> **SOURCE DATA**
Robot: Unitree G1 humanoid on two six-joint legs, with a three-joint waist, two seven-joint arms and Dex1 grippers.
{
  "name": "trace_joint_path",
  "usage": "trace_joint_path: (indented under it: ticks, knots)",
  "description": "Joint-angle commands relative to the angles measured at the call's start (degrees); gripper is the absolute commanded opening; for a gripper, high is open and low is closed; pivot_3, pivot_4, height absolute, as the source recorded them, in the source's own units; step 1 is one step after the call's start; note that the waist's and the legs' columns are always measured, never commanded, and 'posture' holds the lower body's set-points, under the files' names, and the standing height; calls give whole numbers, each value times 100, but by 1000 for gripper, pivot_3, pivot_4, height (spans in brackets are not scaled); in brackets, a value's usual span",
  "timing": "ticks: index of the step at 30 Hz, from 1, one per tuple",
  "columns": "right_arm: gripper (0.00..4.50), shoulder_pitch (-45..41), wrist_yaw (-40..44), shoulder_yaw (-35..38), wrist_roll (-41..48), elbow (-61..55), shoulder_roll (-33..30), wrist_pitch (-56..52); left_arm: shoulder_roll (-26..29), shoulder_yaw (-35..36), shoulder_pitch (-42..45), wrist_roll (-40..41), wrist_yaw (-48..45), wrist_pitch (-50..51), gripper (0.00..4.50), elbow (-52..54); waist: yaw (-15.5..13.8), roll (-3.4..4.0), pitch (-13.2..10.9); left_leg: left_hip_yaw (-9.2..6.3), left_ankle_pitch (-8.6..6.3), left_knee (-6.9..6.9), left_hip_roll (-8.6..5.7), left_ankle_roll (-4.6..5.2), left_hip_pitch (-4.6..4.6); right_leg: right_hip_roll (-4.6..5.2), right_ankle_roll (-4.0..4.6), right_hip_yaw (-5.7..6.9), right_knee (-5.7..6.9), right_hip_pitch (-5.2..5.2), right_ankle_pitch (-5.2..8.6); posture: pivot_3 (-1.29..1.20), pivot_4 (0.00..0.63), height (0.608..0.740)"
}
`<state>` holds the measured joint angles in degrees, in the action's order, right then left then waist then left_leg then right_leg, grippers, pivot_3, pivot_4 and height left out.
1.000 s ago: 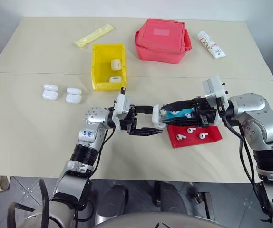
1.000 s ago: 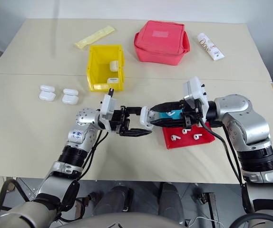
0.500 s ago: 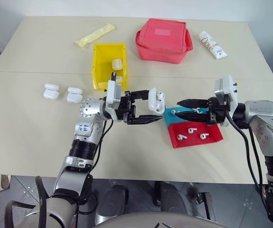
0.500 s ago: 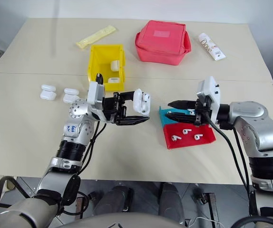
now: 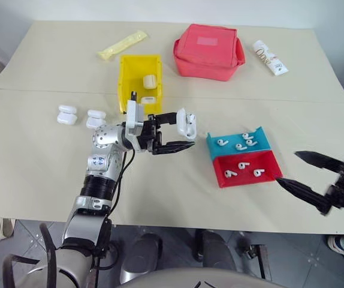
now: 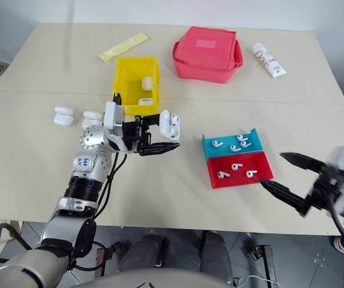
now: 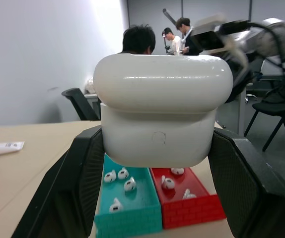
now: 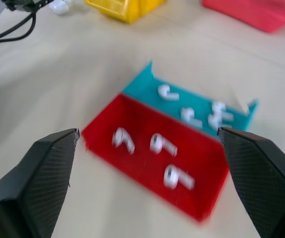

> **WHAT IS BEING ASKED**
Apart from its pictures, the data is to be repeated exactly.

> **WRITTEN RESPONSE**
Robot: Unitree G1 humanoid on two six-joint legs, with a three-joint waist, two seven-joint arms and Dex1 grippers.
{
  "name": "trace_joint_path",
  "usage": "trace_joint_path: (indented under it: ticks, knots)",
  "description": "Joint-angle commands relative to the angles measured at the call's start (degrees); gripper is the absolute commanded opening; for a gripper, high is open and low is closed; pivot_3, pivot_4, height absolute, as the source recorded them, in the source's own units; step 1 is one step after the call's start; note that the waist's and the legs' columns are always measured, never commanded, and 'posture' holds the lower body's set-points, under the files' names, and the standing height; calls give whole numbers, each value times 100, but by 1000 for gripper, pivot_3, pivot_4, height (spans in brackets are not scaled); in brackets, a value's usual span",
  "timing": "ticks: index of the step at 30 Hz, from 1, one per tuple",
  "columns": "right_arm: gripper (0.00..4.50), shoulder_pitch (-45..41), wrist_yaw (-40..44), shoulder_yaw (-35..38), wrist_roll (-41..48), elbow (-61..55), shoulder_roll (-33..30), wrist_pitch (-56..52); left_arm: shoulder_roll (-26..29), shoulder_yaw (-35..36), shoulder_pitch (-42..45), wrist_roll (-40..41), wrist_yaw (-48..45), wrist_pitch (-50..51), gripper (0.00..4.50), elbow (-52..54); waist: yaw (-15.5..13.8), roll (-3.4..4.0), pitch (-13.2..10.9); left_leg: left_hip_yaw (-9.2..6.3), left_ankle_pitch (-8.6..6.3), left_knee (-6.9..6.9), left_hip_roll (-8.6..5.7), left_ankle_roll (-4.6..5.2), left_hip_pitch (-4.6..4.6); right_leg: right_hip_roll (-4.6..5.2), right_ankle_roll (-4.0..4.6), right_hip_yaw (-5.7..6.9), right_knee (-5.7..6.9), right_hip_pitch (-5.2..5.2), right_ankle_pitch (-5.2..8.6); posture: pivot_3 (-1.29..1.20), pivot_4 (0.00..0.63), height (0.608..0.740)"
}
`<state>` holds the measured joint angles in degrees, in the action's order, right then left then waist then left_leg then right_leg, grippers, pivot_3, pivot_4 and height left out.
1.000 s ago: 
1.000 s ago: 
0.500 s ago: 
0.500 s ago: 
now: 
now: 
now: 
now: 

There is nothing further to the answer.